Data entries:
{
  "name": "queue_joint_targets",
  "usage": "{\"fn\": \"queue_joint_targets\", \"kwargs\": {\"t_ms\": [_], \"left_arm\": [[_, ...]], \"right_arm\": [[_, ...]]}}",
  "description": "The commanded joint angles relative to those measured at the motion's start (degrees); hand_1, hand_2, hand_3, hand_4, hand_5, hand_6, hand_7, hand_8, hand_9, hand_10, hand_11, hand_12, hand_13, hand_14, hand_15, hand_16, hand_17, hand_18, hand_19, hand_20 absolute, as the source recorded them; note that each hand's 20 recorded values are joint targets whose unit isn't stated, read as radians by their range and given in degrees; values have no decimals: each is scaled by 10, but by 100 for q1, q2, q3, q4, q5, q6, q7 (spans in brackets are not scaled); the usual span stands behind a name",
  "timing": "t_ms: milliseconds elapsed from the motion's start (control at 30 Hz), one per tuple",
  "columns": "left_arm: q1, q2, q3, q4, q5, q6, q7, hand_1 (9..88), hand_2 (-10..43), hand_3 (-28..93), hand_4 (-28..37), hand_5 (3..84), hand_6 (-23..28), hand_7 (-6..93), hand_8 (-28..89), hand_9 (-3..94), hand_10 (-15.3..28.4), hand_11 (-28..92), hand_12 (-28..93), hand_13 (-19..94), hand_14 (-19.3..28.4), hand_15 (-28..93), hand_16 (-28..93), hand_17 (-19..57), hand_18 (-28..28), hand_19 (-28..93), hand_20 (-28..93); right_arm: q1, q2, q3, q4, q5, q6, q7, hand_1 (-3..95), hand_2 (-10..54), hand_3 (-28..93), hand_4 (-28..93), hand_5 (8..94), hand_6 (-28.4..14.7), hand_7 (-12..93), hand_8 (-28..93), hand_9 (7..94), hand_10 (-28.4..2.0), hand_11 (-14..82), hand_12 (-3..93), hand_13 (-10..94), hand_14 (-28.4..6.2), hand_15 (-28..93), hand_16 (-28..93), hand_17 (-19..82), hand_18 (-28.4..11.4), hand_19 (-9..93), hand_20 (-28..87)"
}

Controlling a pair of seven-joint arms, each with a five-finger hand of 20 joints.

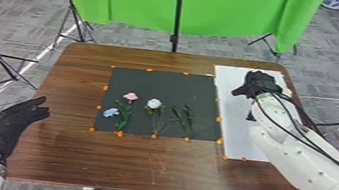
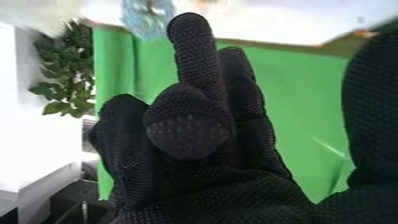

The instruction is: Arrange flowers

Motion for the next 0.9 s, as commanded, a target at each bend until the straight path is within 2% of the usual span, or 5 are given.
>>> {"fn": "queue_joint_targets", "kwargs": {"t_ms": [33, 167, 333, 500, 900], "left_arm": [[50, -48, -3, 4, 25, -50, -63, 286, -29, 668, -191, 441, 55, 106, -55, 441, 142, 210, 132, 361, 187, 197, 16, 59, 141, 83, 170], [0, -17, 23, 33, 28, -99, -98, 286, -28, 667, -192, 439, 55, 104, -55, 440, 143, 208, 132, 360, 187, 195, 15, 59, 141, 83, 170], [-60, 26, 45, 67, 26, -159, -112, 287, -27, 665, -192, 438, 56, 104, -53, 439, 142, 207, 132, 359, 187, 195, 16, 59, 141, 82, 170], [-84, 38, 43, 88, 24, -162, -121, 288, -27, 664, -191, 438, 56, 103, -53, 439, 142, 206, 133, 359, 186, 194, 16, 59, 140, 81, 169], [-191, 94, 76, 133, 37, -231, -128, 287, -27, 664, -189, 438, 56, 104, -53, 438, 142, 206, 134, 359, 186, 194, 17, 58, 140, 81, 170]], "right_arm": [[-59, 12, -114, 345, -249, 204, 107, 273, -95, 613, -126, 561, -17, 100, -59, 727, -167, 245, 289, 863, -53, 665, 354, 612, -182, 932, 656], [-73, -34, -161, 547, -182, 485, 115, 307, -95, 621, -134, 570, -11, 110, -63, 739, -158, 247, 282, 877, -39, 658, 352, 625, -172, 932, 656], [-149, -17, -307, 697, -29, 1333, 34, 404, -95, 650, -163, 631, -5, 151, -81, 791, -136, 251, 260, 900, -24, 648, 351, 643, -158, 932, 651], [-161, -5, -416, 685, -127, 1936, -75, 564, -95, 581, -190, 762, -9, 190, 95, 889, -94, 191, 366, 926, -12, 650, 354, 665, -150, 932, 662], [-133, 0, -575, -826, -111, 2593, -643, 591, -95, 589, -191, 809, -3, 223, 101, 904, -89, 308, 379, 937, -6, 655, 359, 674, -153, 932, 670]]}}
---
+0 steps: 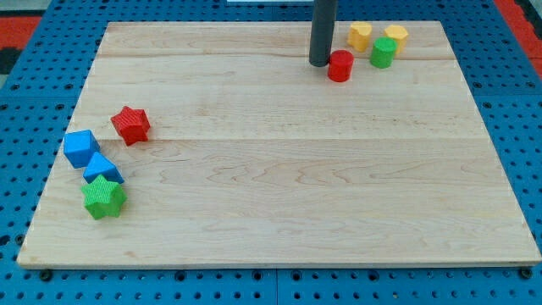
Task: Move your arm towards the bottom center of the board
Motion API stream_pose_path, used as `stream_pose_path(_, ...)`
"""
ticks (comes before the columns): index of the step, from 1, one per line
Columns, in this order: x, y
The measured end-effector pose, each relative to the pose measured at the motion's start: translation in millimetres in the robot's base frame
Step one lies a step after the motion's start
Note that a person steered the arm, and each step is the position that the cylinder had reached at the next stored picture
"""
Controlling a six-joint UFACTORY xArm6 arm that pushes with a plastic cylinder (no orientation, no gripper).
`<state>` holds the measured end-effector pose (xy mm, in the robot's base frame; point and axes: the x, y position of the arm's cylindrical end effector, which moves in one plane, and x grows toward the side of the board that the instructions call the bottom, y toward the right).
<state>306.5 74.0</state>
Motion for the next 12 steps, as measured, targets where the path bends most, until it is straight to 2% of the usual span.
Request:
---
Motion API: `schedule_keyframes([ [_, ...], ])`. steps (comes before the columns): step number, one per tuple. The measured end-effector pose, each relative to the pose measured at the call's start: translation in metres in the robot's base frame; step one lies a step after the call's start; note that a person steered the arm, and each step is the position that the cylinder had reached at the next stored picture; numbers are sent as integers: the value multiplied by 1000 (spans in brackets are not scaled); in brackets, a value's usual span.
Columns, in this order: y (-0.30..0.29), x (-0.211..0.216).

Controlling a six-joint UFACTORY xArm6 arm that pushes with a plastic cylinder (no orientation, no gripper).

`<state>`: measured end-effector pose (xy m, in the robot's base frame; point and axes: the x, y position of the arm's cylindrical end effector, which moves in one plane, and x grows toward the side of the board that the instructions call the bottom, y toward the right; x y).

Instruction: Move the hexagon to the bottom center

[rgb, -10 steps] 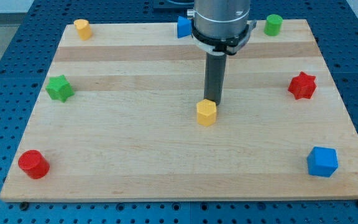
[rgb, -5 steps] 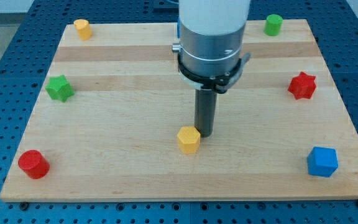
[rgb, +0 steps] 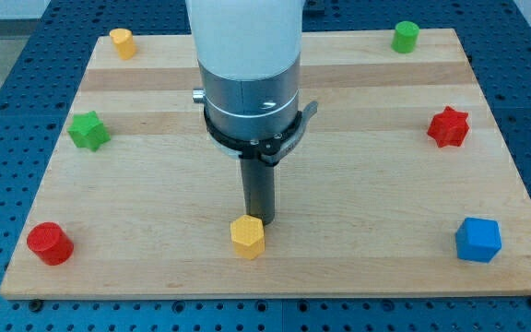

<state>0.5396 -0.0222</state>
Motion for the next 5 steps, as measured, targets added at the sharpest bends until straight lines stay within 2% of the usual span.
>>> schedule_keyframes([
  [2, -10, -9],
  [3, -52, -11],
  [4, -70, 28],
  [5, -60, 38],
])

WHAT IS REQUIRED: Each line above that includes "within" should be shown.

EXERCISE RESPONSE:
Motion for the next 0.9 s, as commanded, a target at each bend until the straight path is within 2% of the usual span, or 5 are given.
Motion for the next 5 steps, as measured, targets added at the sharpest bends until straight lines stay within 2% of the usual span.

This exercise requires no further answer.